The work which the composer rated so poorly was written during Kilar’s year-long stay in Paris (1959–1960), when he studied with the famous composition teacher Nadia Boulanger. Despite rather unfavourable conditions (“I was so bewildered by this city that it’s difficult to speak of any studying. [...] I’d better not talk about the details of my life there”), Kilar did not stop working and attempted to make the most of his experiences from the 1956 International Summer Course for New Music in Darmstadt, Germany, the leading centre of the avant-garde at the time. It is unclear to what extent he followed the advice of Boulanger, sceptical as she was about Darmstadt novelties. The subtitle of Kilar's piece suggests that he drew on Karlheinz Stockhausen’s methods of “group composition” (Gruppenkomposition), involving the use not so much of notes as of their groups with specific qualities. The sound of Herbsttag resembles compositions by Stockhausen and other composers for whom the music of Anton Webern was the model, with its ascetic yet at the same time expressive playing of isolated motifs. Kilar drew on Webern’s music in his cantata Lullabies (1957), maintaining some individual expression, however. With Herbsttag, a situation recurred from his earlier works, with Kilar's style giving way to the influence of other composers. In those earlier works, the sources had been pieces by Bartók, Prokofiev and Shostakovich, while here they were the fashionable idioms of the 1950s avant-garde.

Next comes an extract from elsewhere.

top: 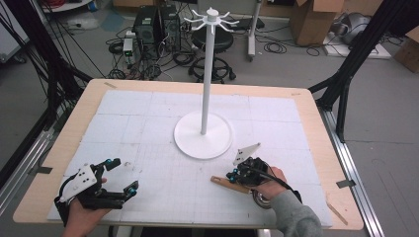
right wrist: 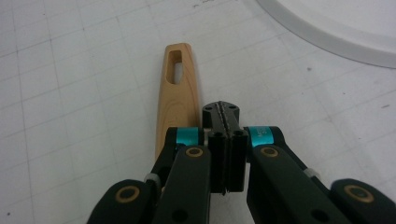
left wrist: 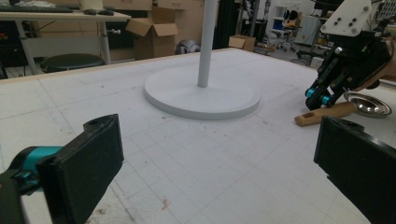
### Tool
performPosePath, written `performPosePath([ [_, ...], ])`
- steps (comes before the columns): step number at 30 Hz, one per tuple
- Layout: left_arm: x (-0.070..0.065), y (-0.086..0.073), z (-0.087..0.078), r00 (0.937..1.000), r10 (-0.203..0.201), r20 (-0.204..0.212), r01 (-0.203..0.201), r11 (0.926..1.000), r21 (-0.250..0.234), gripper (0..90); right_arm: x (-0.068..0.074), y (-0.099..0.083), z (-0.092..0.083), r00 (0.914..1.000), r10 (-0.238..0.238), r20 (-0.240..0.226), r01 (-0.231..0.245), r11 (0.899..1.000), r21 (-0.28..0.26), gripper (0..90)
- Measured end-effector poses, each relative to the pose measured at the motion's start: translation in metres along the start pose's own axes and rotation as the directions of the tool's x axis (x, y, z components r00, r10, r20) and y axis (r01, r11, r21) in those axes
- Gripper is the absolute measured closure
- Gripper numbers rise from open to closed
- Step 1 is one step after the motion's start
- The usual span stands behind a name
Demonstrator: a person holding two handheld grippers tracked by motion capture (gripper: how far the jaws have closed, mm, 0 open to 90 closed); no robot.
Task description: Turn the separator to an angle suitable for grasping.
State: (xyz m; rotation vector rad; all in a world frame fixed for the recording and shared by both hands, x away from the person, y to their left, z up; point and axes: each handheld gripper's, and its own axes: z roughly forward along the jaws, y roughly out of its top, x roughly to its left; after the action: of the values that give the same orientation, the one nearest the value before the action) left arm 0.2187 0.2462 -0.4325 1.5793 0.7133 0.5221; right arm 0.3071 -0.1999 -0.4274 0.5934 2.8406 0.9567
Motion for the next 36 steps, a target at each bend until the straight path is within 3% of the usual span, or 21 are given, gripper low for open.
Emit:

The combination of caustic sound and the meaning of Rilke’s poem Herbsttag seems peculiar. The charm of its verses is extraordinary: “Lord: it is time. Summer was huge, / Lay your shadows onto the sundials, / And in the fields let your winds loose” (translation by Elisabeth Siekhaus). The poetry is not suited by the Webern style in its modernized – or vulgarized, for some – version (though we could imagine Webern composing a masterpiece to these lyrics). Kilar’s infatuation with Rilke seems quite understandable – we should bear in mind that he knew German very well – yet this does not substantiate his risky decision to provide a musical setting in the style of Stockhausen and his followers for this particular poem. It remains hard to explain this, even citing Kilar’s penchant for jokes or lack of prudence. The composer’s musical personality is rather mysterious, and one of its mysteries is associated with Herbsttag.